Putin não virá ao Brasil para cúpula do Brics por impasse sobre mandado de prisão

Kremlin cita falta de posição clara do governo brasileiro sobre ordem do Tribunal Penal Internacional como motivo da ausência

O presidente da Rússia, Vladimir Putin, não participará presencialmente da cúpula do Brics, que será realizada nos dias 6 e 7 de julho, no Rio de Janeiro. O anúncio foi feito nesta quarta-feira (25) pelo Kremlin, por meio do assessor de política externa do governo russo, Yuri Ushakov.

Segundo Ushakov, a ausência de Putin se deve à falta de um posicionamento claro do Brasil em relação ao mandado de prisão expedido pelo Tribunal Penal Internacional (TPI) contra o presidente russo, por crimes de guerra cometidos no conflito contra a Ucrânia.

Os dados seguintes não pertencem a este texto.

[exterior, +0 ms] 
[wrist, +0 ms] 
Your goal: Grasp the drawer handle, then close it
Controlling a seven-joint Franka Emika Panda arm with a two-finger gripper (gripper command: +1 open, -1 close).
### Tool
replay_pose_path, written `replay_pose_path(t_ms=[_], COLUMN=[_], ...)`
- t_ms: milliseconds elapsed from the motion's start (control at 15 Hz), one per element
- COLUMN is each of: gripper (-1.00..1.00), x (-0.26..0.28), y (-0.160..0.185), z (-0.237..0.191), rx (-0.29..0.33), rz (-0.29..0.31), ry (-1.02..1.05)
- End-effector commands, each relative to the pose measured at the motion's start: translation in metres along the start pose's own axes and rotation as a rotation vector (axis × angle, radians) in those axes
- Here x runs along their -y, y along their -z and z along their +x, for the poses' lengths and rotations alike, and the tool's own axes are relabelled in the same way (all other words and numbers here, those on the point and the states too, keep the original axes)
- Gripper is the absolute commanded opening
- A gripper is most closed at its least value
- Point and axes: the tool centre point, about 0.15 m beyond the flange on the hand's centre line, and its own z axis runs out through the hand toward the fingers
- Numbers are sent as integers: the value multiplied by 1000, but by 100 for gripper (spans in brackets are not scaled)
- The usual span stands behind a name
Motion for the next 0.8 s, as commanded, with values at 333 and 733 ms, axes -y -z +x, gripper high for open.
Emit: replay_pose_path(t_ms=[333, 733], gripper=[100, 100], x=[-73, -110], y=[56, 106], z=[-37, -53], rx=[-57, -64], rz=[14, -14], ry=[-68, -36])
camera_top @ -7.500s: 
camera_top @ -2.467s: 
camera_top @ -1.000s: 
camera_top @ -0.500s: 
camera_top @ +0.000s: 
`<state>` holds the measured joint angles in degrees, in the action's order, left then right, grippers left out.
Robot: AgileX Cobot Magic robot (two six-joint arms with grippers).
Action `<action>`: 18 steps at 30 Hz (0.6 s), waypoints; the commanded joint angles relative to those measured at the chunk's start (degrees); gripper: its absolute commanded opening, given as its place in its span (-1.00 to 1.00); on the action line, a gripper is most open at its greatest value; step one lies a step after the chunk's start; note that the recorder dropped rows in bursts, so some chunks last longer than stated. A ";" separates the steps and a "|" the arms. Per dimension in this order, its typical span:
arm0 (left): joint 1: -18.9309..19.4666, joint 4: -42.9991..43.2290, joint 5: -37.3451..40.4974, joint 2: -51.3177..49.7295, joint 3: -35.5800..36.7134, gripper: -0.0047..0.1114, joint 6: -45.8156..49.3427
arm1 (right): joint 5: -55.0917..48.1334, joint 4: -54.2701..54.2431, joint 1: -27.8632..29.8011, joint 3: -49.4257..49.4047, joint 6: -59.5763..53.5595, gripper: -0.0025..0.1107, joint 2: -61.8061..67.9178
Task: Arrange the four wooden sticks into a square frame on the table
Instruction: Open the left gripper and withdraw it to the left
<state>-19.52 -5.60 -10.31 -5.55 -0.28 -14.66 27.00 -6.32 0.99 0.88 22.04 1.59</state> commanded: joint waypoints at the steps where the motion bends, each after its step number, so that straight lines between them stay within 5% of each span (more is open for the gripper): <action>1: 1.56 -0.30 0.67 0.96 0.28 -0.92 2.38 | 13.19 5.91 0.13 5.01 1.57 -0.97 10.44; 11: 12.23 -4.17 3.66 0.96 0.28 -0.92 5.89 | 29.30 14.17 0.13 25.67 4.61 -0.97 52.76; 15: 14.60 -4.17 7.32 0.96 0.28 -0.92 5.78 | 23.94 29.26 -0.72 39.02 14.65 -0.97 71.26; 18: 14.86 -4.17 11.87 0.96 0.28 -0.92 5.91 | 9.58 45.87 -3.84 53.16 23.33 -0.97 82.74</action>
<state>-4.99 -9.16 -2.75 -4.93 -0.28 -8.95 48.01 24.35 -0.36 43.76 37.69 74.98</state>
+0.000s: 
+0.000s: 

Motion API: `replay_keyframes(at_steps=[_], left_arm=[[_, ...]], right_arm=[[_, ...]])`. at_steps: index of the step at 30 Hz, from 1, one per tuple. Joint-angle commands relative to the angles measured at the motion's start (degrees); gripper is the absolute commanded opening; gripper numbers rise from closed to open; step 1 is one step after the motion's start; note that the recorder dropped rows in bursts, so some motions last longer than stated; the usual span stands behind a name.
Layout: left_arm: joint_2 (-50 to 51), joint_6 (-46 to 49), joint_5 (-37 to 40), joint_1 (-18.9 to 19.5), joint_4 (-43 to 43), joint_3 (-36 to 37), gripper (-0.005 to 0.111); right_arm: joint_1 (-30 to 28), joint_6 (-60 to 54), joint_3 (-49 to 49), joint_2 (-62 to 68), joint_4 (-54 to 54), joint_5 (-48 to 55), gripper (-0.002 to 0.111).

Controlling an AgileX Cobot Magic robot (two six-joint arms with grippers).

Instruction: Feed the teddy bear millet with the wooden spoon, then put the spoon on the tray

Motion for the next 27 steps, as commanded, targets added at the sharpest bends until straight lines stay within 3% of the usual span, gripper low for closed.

“O governo brasileiro não conseguiu se posicionar de forma clara, que permitisse a participação do nosso presidente nesta reunião”, afirmou Ushakov.

O Brasil é signatário do TPI e, em tese, teria a obrigação legal de prender Putin caso ele pisasse em solo brasileiro. Embora o Kremlin considere o mandado do tribunal “nulo e sem efeito”, o risco de prisão levou o líder russo a evitar viagens a países que reconhecem a jurisdição da corte. Situação semelhante ocorreu em 2023, quando Putin não compareceu à cúpula do Brics na África do Sul.

Apesar da ausência física, Putin participará da cúpula por videoconferência. A Rússia será representada presencialmente pelo ministro das Relações Exteriores, Sergei Lavrov.

A cúpula de 2025 deve reunir chefes de Estado dos países do Brics, grupo atualmente composto por Brasil, Rússia, Índia, China e África do Sul — além dos novos membros Argentina, Egito, Etiópia, Irã, Arábia Saudita e Emirados Árabes Unidos. A presença do presidente chinês, Xi Jinping, também é incerta, segundo fontes da imprensa internacional.